An-mei tells the story of her youth as a child in her uncle’s house, where she lived with her uncle, auntie, grandmother (Popo), and little brother.
Now we get a flashback to when An-mei is a little girl. Popo tells An-mei that her mother is a ghost, meaning that An-mei is forbidden to talk about her mother.
Still in flashback mode, the story jumps to 1923, when An-mei is nine years old and her grandmother is very ill.
Popo tells An-mei never to say her mother’s name, because that would be a disgrace to An-mei’s dead father. Clearly, An-mei’s mom has done something bad.
An-mei only knows her dad from a scary, stiff painting of him that she sees on the wall.
One day when An-mei’s short-tempered aunt is mad, she yells at An-mei about her mother’s disgrace. This is how An-mei learns that her mother is now the concubine of a rich man (who already has a wife and two other concubines).

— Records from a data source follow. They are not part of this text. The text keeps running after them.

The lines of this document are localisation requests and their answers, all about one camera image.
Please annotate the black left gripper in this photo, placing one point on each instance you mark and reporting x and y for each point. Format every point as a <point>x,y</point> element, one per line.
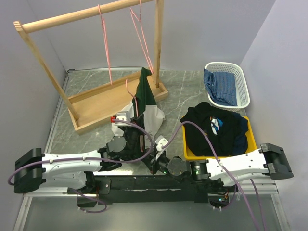
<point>139,120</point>

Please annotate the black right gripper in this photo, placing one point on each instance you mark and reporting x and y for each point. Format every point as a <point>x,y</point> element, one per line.
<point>153,163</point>

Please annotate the pink wire hanger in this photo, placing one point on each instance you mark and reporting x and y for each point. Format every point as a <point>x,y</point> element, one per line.
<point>105,44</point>
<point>137,22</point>
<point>136,113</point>

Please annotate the white and green t shirt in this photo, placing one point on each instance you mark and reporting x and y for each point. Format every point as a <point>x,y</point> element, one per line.
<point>153,117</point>

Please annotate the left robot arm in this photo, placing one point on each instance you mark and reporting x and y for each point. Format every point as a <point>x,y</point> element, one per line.
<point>35,169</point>

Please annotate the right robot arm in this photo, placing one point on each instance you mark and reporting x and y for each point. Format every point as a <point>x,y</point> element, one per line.
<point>269,160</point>

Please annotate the wooden clothes rack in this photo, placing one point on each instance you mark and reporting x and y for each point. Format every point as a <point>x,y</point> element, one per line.
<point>94,107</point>

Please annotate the black clothes pile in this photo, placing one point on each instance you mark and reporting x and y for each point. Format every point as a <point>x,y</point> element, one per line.
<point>225,130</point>

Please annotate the yellow plastic tray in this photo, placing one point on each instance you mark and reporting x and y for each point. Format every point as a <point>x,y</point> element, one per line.
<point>190,156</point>

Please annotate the blue checked cloth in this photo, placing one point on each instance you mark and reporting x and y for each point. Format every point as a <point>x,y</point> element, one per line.
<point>221,87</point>

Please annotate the white plastic basket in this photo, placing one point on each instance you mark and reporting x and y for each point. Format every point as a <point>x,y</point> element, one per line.
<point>242,94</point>

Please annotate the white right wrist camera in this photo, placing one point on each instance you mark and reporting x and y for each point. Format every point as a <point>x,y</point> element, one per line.
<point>161,142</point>

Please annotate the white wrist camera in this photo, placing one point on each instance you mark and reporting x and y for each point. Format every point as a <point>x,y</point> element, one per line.
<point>121,119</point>
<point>161,142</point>

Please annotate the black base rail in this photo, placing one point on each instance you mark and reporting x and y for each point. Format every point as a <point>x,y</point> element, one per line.
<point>149,189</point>

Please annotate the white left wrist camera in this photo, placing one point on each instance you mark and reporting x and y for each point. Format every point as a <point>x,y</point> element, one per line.
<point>121,119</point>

An-mei’s relatives look down on her mother, viewing her as a traitor to An-mei’s dead father, a woman with no honor who brings shame to the family.

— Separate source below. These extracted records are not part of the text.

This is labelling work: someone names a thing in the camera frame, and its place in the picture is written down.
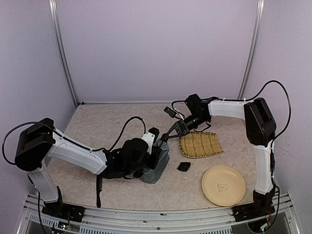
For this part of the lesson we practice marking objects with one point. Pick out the woven bamboo tray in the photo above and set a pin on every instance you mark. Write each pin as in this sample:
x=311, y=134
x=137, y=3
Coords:
x=199, y=145

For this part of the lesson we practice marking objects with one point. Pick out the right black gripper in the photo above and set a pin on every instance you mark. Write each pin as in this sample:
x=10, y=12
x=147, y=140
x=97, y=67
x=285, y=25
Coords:
x=180, y=126

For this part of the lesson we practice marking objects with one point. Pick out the black plastic comb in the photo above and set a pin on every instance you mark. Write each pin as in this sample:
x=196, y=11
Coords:
x=98, y=190

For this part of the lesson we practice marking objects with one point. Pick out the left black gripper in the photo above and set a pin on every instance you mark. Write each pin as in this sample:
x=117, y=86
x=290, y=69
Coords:
x=152, y=164

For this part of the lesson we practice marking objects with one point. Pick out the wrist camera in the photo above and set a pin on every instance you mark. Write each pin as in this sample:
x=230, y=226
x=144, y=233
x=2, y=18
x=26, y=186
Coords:
x=173, y=113
x=151, y=136

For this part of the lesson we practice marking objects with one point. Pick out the aluminium frame post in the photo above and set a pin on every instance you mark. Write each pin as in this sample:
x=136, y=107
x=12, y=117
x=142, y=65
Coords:
x=61, y=50
x=252, y=49

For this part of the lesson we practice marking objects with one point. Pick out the beige round plate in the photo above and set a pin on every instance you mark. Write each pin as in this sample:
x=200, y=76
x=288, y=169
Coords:
x=223, y=186

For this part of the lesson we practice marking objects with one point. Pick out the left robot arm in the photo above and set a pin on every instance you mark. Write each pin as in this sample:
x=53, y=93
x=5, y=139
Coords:
x=43, y=140

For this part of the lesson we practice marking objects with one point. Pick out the black clipper guard attachment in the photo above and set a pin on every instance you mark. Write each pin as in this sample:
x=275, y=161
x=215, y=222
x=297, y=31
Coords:
x=184, y=166

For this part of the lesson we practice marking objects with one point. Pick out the front aluminium rail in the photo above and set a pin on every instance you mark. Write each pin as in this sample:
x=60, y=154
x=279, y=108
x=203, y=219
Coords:
x=219, y=220

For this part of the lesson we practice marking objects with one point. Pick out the grey zip pouch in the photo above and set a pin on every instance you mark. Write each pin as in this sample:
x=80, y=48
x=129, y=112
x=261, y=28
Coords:
x=151, y=176

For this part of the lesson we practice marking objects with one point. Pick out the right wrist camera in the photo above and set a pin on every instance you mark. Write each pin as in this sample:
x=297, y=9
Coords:
x=173, y=113

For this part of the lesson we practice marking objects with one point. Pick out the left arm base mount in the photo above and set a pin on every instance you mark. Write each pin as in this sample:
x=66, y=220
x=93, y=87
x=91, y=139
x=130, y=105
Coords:
x=62, y=210

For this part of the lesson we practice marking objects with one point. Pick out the right aluminium frame post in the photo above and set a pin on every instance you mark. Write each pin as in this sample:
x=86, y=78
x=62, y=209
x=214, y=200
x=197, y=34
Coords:
x=252, y=49

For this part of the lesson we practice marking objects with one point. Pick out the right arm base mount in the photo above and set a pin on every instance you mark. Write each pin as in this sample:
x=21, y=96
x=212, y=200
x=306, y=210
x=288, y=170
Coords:
x=262, y=205

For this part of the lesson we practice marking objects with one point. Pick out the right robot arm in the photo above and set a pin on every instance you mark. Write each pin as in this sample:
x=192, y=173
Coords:
x=259, y=126

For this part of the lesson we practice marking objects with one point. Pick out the left aluminium frame post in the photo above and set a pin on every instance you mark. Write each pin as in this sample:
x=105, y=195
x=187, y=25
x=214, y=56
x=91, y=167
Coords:
x=61, y=50

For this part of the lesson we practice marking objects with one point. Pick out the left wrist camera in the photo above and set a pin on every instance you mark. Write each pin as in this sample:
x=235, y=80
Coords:
x=151, y=136

An-mei begins to imagine her mother as a carefree woman who laughingly abandoned her family and her honor. This image of her mother disappoints her.
One day a woman arrives to take care of Popo. An-mei immediately knows it is her mother.

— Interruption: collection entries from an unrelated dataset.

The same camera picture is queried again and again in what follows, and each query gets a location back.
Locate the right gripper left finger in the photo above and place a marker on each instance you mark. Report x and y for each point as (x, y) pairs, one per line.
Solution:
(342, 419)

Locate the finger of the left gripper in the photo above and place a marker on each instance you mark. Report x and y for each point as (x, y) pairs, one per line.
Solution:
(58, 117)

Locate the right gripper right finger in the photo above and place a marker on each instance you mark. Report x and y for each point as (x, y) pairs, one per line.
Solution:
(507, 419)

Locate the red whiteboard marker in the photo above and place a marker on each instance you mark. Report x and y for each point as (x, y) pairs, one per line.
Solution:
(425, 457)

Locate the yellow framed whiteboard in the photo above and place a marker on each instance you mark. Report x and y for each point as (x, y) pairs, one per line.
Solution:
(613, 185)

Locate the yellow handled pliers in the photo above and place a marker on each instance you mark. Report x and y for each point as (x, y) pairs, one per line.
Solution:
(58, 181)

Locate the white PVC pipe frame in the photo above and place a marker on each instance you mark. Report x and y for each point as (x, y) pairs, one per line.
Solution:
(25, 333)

An-mei’s mother brushes her daughter’s hair, whispering, "you know me." And then she rubs the scar on her daughter’s neck, leading An-mei into a memory of when she was four years old and her mom tried to take her away from her grandmother.
In the memory, her mother, uncle, aunt, and Popo are fighting. They are criticizing An-mei’s mother, saying she has no honor and is only a lowly concubine. They won’t let her have her children.
In the scuffle, a large pot of boiling soup falls on four-year-old An-mei, burning her neck.
Popo nurses An-mei back to health and the scar heals.
End memory – but back to An-mei as a nine-year-old girl.
Popo gets steadily sicker.
An-mei’s mother cooks up a soup and then cuts a piece of flesh from her own arm. PAINFUL! GROSS!
She adds it to the soup, along with herbs and medicines. The soup is a last-ditch effort to save Popo.
The ancient remedy fails to work, but An-mei learns to love her mother by seeing what a faithful daughter her mother is to Popo.